● ASSIGNMENT
Retype, exactly as they appear below, the lines between the line holding "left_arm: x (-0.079" and the line holding "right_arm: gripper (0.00", both ends included.
=====
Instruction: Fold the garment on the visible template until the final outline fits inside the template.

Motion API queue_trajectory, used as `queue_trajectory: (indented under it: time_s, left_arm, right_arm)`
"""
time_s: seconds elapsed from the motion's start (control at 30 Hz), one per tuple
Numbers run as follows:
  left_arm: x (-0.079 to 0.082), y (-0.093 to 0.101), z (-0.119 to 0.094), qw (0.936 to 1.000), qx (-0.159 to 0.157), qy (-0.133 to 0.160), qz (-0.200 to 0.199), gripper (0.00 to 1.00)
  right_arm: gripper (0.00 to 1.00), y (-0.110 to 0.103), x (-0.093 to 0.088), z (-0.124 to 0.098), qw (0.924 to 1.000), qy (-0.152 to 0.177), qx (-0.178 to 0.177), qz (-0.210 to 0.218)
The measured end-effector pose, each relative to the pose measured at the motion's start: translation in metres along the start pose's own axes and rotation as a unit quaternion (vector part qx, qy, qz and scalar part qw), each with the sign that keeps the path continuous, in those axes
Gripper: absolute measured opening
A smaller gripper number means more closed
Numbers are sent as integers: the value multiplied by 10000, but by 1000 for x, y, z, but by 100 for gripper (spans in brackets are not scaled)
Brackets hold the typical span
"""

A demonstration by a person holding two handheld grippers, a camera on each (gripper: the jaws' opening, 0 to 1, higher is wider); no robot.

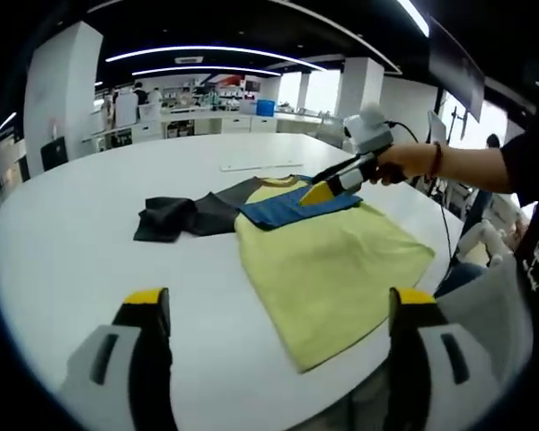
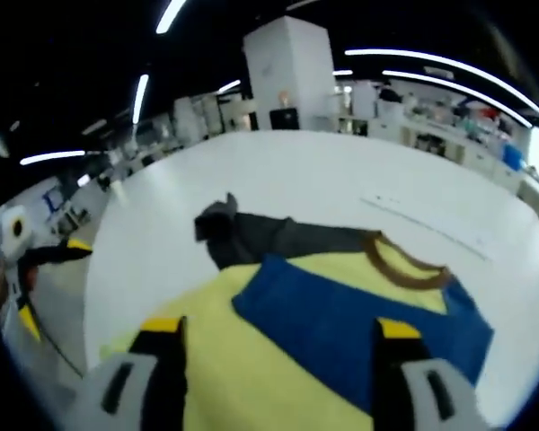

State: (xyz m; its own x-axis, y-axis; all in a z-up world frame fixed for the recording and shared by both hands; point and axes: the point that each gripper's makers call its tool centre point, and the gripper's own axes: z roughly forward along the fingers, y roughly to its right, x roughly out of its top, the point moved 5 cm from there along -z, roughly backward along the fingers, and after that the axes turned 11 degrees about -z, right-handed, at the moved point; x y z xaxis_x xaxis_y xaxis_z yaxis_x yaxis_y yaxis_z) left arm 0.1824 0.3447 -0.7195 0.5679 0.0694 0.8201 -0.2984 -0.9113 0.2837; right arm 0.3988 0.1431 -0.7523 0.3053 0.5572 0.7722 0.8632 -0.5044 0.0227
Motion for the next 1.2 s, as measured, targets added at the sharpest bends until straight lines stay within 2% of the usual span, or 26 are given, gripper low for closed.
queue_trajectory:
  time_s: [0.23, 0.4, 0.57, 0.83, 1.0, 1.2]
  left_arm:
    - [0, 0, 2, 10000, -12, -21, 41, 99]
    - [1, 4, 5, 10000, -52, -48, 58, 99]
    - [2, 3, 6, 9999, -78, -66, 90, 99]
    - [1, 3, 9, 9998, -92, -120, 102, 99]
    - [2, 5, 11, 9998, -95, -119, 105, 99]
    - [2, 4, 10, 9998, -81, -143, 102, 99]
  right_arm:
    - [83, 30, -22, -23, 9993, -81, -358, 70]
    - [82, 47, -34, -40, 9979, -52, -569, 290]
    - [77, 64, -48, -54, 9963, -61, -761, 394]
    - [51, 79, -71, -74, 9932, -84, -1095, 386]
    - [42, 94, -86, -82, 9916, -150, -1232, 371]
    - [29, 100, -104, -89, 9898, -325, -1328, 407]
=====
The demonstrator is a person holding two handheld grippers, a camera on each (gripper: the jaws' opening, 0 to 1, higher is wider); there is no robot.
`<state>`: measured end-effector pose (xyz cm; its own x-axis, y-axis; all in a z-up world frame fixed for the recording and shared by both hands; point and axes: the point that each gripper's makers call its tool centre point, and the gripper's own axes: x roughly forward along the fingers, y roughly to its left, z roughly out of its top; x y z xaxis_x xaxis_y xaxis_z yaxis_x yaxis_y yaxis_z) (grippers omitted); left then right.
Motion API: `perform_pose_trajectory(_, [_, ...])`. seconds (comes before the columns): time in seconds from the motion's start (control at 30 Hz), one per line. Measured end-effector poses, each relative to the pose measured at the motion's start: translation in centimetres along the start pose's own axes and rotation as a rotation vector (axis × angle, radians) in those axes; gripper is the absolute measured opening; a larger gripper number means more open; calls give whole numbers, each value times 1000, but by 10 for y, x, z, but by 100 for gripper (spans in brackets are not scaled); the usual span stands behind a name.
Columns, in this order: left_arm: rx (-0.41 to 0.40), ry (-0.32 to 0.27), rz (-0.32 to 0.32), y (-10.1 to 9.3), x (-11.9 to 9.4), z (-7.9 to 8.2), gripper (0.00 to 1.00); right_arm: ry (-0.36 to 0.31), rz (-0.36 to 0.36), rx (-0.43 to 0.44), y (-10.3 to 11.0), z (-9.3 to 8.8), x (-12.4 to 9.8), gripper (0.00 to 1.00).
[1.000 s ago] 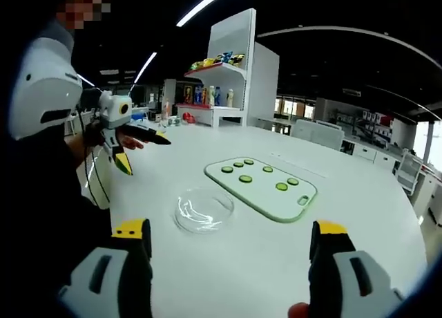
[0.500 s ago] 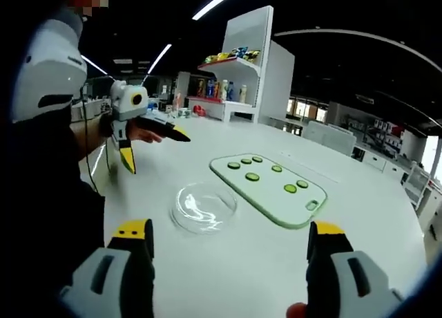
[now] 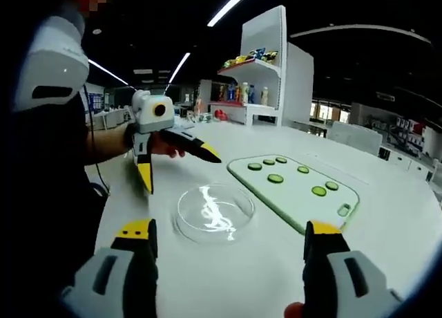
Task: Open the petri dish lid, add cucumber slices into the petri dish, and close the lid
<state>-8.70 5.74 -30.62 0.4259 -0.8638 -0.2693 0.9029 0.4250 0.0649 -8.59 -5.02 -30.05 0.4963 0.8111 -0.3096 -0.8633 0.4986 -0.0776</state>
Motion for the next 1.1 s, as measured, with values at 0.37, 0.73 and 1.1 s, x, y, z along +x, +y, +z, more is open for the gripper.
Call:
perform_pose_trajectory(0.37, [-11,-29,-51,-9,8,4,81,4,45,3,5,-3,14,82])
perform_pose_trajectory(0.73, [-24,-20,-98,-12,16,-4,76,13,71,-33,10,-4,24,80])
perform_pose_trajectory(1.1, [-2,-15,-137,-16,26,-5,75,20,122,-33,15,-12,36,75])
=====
● ANSWER TO THIS EXERCISE
  left_arm: x (-0.079 to 0.082), y (-0.093 to 0.101), z (-0.119 to 0.094), qw (0.936 to 1.000), qx (-0.159 to 0.157), qy (-0.133 to 0.160), qz (-0.200 to 0.199), gripper (0.00 to 1.00)
  right_arm: gripper (0.00 to 1.00), y (-0.110 to 0.103), x (-0.093 to 0.088), z (-0.124 to 0.098), qw (0.924 to 1.000), qy (-0.152 to 0.177), qx (-0.178 to 0.177), qz (-0.210 to 0.218)

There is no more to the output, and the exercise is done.